--- Given material Enclosed Below ---

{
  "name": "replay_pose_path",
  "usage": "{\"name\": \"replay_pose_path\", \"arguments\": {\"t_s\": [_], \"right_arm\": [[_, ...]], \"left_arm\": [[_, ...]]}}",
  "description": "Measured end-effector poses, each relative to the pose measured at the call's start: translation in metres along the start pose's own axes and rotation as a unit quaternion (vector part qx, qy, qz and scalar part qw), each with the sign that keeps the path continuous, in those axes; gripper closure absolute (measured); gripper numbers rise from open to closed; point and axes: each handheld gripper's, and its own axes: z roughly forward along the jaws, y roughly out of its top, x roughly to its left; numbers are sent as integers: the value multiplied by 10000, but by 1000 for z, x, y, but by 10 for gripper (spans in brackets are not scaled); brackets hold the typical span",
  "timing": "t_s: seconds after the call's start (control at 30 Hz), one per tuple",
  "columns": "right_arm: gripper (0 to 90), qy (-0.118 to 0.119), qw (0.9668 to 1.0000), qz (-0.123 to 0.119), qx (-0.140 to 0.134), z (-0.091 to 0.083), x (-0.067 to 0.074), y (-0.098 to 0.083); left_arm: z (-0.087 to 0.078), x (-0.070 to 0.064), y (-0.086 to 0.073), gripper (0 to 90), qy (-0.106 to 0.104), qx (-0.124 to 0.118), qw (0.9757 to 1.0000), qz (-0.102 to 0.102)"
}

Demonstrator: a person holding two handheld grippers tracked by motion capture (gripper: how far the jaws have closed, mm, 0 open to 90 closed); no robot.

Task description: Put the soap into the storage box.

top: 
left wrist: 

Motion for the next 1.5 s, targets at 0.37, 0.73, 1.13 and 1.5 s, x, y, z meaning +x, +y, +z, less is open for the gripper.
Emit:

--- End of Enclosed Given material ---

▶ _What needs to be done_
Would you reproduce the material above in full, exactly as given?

▶ _Answer space_
{
  "name": "replay_pose_path",
  "usage": "{\"name\": \"replay_pose_path\", \"arguments\": {\"t_s\": [_], \"right_arm\": [[_, ...]], \"left_arm\": [[_, ...]]}}",
  "description": "Measured end-effector poses, each relative to the pose measured at the call's start: translation in metres along the start pose's own axes and rotation as a unit quaternion (vector part qx, qy, qz and scalar part qw), each with the sign that keeps the path continuous, in those axes; gripper closure absolute (measured); gripper numbers rise from open to closed; point and axes: each handheld gripper's, and its own axes: z roughly forward along the jaws, y roughly out of its top, x roughly to its left; numbers are sent as integers: the value multiplied by 10000, but by 1000 for z, x, y, but by 10 for gripper (spans in brackets are not scaled); brackets hold the typical span",
  "timing": "t_s: seconds after the call's start (control at 30 Hz), one per tuple",
  "columns": "right_arm: gripper (0 to 90), qy (-0.118 to 0.119), qw (0.9668 to 1.0000), qz (-0.123 to 0.119), qx (-0.140 to 0.134), z (-0.091 to 0.083), x (-0.067 to 0.074), y (-0.098 to 0.083); left_arm: z (-0.087 to 0.078), x (-0.070 to 0.064), y (-0.086 to 0.073), gripper (0 to 90), qy (-0.106 to 0.104), qx (-0.124 to 0.118), qw (0.9757 to 1.0000), qz (-0.102 to 0.102)"
}

Demonstrator: a person holding two handheld grippers tracked by motion capture (gripper: how far the jaws have closed, mm, 0 open to 90 closed); no robot.

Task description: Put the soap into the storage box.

top: 
left wrist: 

Motion for the next 1.5 s, targets at 0.37, 0.73, 1.13 and 1.5 s, x, y, z meaning +x, +y, +z, less is open for the gripper.
Emit:

That is the complete answer to the exercise.